NADA TEM A VER UMA COISA COM OUTRA. Por que investir em um País em profunda recessão? Qual o público consumidor ávido para comprar?
Só haverá investimentos SE EXISTIR DEMANDA, ECONOMIA AQUECIDA, ninguém investe em economia fria, onde ninguém tem dinheiro para comprar.
Não adianta, os “comentaristas de economia” repetirem o que “economistas de mercado” cantam para eles. Repetem uma lorota, uma tolice única.
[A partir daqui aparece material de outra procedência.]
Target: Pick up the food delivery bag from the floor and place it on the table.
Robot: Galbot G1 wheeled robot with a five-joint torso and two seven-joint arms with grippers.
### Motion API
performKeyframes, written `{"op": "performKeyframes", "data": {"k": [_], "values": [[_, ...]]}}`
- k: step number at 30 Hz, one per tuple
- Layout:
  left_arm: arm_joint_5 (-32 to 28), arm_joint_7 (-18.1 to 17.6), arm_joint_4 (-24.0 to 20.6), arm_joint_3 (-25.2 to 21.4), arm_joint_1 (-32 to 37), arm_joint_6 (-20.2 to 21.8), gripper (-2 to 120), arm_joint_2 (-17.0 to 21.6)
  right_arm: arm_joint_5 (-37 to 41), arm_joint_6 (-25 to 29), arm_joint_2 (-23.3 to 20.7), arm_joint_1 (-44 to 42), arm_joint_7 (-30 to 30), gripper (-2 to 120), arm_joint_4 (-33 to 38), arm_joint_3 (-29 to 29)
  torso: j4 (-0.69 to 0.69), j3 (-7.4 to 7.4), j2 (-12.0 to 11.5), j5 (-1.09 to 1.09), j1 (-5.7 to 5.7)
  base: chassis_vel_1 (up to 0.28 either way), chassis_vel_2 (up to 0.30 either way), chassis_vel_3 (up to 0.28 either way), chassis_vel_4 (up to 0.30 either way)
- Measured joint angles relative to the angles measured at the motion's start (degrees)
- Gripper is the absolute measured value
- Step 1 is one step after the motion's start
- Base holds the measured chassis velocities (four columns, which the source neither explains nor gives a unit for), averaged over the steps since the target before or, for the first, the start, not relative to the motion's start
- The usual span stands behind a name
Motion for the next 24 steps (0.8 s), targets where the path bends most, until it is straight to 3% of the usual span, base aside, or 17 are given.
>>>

Depois da tal “reforma da Previdência” não vem investimento se existir imensa capacidade ociosa na economia. Há, mas poderão vir investimentos especulativos em derivativos, “carry over” em bicicletas câmbio + juros mas NÃO em fábricas de cimento, carros ou biscoitos porque há capacidade de sobra em todos esses ramos. Outra conversa de sorveteria é que “melhorando ambiente de negócios” virão investimentos. Se para abrir uma empresa se leva 15 dias, “vamos reduzir para 2 dias, facilitando a vida do empreendedor”. Maravilha, MAS ninguém virá ao Brasil só por causa disso SE NÃO HOUVER mercado para o produto a ser vendido, NADA DISSO GERA CRESCIMENTO, só a existência de poder de compra ANTECEDENTE ao investimento.
E como se gera poder de compra para justificar investimentos? PELO ESTADO, o Estado injetando dinheiro na economia, só o Estado pode fazer.
E como fazer? Foi feito nos EUA de 1933 a 1941, depois a Guerra fez a demanda, na Alemanha de 1933 a 1939, desemprego ZERO, no Brasil de 1956 a 1960 no Governo JK, de 1968 a 1978 com os mega investimentos estatais dos governos Costa e Silva, Medici e Geisel, DINHEIRO NA VEIA NA INFRAESTRUTURA PELO ESTADO.
As estatais e o BNDES são os instrumentos de que o Estado dispõe, MAS os “economistas de mercado” querem se desfazer desses instrumentos. O BNDES foi esgotado pelo Tesouro, que já sacou todo caixa, estão também raspando o Banco do Brasil e a Caixa e vendendo o resto das estatais, COMO É QUE O ESTADO VAI INJETAR DINHEIRO NA INFRAESTRUTURA SEM OS CANAIS DE OPERAÇÃO DESSES INVESTIMENTOS?
A PETROBRAS sozinha pode gerar enorme volume de empregos na indústria de equipamentos para o pré-sal, as refinarias, as petroquímicas DESDE QUE COMPRE NO BRASIL, como fez desde sua fundação mas hoje prefere comprar tudo no exterior para escapar de suspeitas de corrupção, como se não houvesse corrupção fora do Brasil. Uma insanidade de ultimo grau, comprar navios na China que poderiam ser feitos no Brasil. Os “economistas de mercado” costuraram a lenda de que lá fora é mais barato, a “conta de padaria” no lugar da estratégia, sem lembrar que o Japão produz todo o arroz que consome dentro de seu território, a um custo SEIS VEZES MAIOR que o importado, para ter segurança alimentar. São decisões estratégicas e não de botequim.
COM O ATUAL MODELO NÃO TEM COMO O BRASIL CRESCER
É a recessão permanente, a condenação de 180 milhões de brasileiros à miséria, mantendo uma ilha de consumo funcionando com 25 milhões de rentistas financeiros ou na folha de salários “sonho de valsa” do alto funcionalismo dos três poderes. O resto é apenas um show de economistas engraçados.